Could you print every line from the first one of the records below through the line containing "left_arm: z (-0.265", with both included and nothing else?

Stored entries:
* * *

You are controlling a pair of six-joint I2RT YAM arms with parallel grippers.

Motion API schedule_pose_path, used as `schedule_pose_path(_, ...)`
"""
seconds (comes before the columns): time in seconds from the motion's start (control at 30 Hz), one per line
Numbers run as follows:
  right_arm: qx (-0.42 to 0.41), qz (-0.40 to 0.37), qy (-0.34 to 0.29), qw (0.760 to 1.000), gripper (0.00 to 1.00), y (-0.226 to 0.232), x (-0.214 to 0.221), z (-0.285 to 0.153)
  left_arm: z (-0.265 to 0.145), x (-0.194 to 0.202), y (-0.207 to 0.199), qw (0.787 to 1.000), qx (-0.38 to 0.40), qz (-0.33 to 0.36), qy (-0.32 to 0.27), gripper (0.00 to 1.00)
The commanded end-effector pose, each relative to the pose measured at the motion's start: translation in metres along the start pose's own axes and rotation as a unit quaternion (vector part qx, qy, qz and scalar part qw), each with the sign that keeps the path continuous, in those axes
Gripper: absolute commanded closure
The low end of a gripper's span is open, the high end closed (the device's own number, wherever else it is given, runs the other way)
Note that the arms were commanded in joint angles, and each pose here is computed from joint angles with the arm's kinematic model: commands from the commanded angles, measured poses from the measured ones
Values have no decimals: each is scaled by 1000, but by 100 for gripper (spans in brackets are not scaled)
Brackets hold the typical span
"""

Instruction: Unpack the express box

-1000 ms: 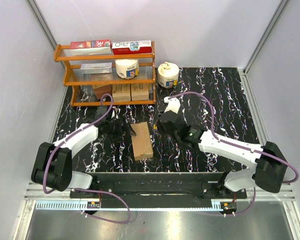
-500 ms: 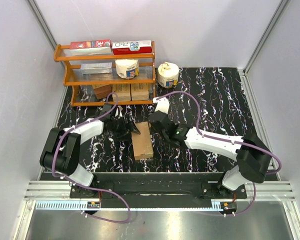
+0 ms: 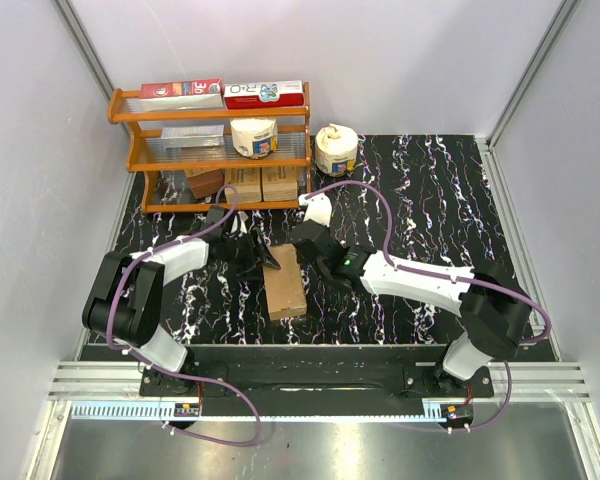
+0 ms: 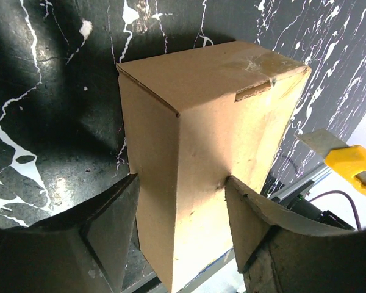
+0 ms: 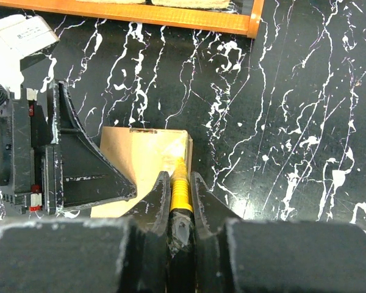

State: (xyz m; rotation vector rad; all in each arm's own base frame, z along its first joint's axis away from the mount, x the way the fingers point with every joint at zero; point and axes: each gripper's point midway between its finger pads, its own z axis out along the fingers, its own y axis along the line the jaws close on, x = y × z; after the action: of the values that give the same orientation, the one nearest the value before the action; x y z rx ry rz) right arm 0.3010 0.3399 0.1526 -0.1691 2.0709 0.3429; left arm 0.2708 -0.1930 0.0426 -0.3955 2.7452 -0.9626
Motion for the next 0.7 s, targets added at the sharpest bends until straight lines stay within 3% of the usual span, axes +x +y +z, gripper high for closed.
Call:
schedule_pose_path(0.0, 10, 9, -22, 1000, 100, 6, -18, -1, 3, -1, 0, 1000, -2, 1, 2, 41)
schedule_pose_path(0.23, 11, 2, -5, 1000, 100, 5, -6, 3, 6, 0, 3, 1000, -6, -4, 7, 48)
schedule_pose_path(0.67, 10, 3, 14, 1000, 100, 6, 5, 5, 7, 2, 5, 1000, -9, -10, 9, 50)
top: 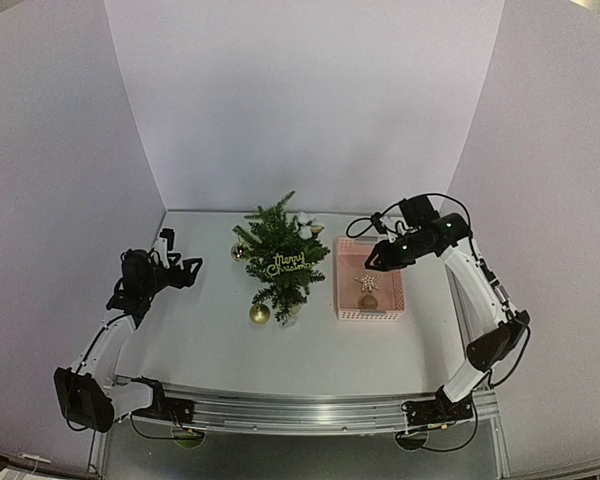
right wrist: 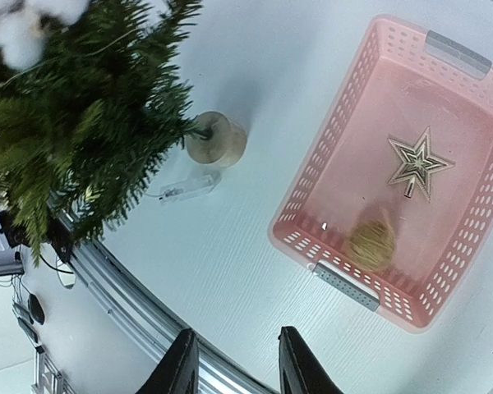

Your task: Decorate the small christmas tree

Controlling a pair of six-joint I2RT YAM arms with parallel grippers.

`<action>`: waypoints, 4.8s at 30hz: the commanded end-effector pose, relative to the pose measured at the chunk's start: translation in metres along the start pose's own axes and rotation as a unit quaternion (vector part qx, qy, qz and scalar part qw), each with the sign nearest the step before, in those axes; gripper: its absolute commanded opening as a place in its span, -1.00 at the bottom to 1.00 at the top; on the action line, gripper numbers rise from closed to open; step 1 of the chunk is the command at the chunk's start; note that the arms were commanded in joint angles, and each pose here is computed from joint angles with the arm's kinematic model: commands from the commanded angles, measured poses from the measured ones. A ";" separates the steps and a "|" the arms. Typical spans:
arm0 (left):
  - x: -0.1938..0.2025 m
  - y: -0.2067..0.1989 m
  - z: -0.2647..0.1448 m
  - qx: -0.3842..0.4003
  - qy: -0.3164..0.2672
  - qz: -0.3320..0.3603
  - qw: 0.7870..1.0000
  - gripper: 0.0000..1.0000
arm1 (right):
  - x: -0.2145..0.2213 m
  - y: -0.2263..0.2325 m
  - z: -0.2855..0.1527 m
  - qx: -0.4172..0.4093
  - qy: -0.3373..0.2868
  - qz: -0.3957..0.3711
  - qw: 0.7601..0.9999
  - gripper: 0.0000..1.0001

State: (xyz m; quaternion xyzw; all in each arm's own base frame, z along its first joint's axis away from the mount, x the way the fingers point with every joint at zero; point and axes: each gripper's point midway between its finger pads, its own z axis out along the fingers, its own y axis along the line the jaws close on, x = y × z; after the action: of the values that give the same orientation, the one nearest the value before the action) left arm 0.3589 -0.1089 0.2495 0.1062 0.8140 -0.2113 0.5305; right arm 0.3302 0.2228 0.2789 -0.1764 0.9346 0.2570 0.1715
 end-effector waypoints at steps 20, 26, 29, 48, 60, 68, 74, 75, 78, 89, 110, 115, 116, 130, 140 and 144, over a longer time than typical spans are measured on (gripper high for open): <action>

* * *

(Exercise solution)
You are controlling a pair of six-joint I2RT YAM arms with parallel grippers.

Motion API schedule_pose_path, used as `schedule_pose_path(_, ...)`
"""
seconds (comes before the columns): time in seconds from the motion's start (control at 30 Hz), one per line
Numbers run as follows:
  right_arm: qx (-0.42 to 0.41), qz (-0.40 to 0.37), qy (-0.34 to 0.29), qw (0.760 to 1.000), gripper (0.00 to 1.00), y (-0.226 to 0.232), x (-0.214 to 0.221), z (-0.285 to 0.153)
  left_arm: z (-0.265 to 0.145), x (-0.194 to 0.202), y (-0.207 to 0.199), qw (0.787 to 1.000), qx (-0.38 to 0.40), qz (-0.33 to 0.36), qy (-0.32 to 0.27), gripper (0.00 to 1.00)

The exercise is now finished.